Wouldn’t measuring,
with index finger and thumb, the slight wall between the anal cavity and the
vaginal cavity of a woman require a more fixed and intimate understanding of
not only the body, but possibly the methods one has of imagining space? Circling
this line of thought down to a moment of establishment in the ear ever so long
ago would have the effect of a cold towel on him as he sits with legs and arms
crossed, breast folded into knees so that making himself small would in turn enlarge
everything which is not him.
I’m
curious about the floating, meditative, lyric accretions that make up North
Carolina poet Lance Phillips’ Mimer (Boise
ID: Ahsahta Press, 2015). This is his fourth poetry collection, after Corpus Socius (2002), Cur Aliquid Vidi (2004) and These Indicium Tales (2010), all of
which have been published by Ahsahta Press. The prose poems and lyric fragments
that make up Mimer manage to hold together
so easily and seamlessly that it would appear that Mimer is less than a poetry collection than a single, extended,
fragmented lyric, composed across an enormously broad canvas.

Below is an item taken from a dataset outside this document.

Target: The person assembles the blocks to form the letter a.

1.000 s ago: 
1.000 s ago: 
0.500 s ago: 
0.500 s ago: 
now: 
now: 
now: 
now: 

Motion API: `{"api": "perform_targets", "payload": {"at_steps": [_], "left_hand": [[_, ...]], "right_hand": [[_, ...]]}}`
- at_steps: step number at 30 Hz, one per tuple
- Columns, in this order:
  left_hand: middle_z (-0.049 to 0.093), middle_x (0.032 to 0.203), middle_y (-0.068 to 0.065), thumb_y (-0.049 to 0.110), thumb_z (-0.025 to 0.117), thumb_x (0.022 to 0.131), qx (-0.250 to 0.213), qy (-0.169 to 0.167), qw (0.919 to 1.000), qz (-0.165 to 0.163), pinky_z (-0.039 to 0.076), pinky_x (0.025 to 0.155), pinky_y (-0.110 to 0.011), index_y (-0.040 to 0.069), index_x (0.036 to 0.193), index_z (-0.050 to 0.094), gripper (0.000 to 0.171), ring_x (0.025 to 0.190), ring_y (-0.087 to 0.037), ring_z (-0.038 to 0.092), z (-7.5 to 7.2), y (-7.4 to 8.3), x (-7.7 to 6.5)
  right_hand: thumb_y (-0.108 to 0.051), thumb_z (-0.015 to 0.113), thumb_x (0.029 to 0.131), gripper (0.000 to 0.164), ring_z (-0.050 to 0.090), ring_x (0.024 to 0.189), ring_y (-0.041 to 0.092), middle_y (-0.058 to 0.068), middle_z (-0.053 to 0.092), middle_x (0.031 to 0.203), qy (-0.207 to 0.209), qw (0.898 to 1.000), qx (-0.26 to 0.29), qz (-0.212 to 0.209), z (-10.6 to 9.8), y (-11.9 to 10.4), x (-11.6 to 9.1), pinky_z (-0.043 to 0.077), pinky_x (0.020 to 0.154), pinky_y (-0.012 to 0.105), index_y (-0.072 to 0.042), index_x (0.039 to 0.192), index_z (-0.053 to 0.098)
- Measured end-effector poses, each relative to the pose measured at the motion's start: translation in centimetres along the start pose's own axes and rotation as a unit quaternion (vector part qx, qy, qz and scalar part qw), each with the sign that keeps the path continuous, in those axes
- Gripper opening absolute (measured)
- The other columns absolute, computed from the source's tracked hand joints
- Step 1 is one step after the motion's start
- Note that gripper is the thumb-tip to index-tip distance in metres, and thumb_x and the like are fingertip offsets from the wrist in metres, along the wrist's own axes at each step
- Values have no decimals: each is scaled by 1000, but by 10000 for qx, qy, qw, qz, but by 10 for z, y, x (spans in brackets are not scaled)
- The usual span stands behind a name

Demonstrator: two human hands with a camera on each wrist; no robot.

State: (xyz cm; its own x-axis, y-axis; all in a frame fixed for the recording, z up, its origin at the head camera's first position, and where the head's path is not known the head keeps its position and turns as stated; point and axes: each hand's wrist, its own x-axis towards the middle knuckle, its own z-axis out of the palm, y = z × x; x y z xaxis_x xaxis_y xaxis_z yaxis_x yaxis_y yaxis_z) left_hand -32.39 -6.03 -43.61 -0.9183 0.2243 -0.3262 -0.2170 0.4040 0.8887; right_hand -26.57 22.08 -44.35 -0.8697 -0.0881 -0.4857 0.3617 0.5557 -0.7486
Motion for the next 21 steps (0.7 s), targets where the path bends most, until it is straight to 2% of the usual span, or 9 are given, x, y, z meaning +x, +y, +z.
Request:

His “Author
Statement,” included as part of the press release, includes:
I think of the book as
a collection of parables, but in the sense that Crossan uses the term, as
disrupters. Parables are meant to attack the status quo, to enact the “kingdom
of heaven” on earth, to speak metaphorically. A parable is an orgasm, or so I take
it to be, which allows the body to arrive at its own disruption. Those disruptions
present authentic reality.
Constructed
in four sections, two of which, themselves, break down further into
poem-sections, there is something of the collage in his lyric mediations,
playing off each other like cards, not entirely sure where they are headed, but
seeking out and searching, constantly, for comprehension. This is a book that
can be opened at any point to begin reading, and read in any direction. Through
the prose-poem, there is something in Phillips’ work of Phil Hall’s bricolage and lyric koan, approaching wisdom through accumulation, consideration and the
pause, itself on the very edge of hesitation.
He was dumbfounded at
the minutiae, at the sheer will of that process which seemed to force his hand
with regard to the graph. Prius, he could call his mind there in the diffuse
light. Primus, which painted the walls and added grain to the floorboards;
Primus, the sense made of the marks on the graph, the sense of imagining to
speak; Primus, whatever animal heart was a scourge to him in his socks and deep
in memory. Goose-pimples all the while he was repositioning the graph on the
ceiling and all the while he wrote Primus
over the outline of his body as a continuous barrier, dipping and rising in
small letters and touching the horizon of skin just as a hand in the sea.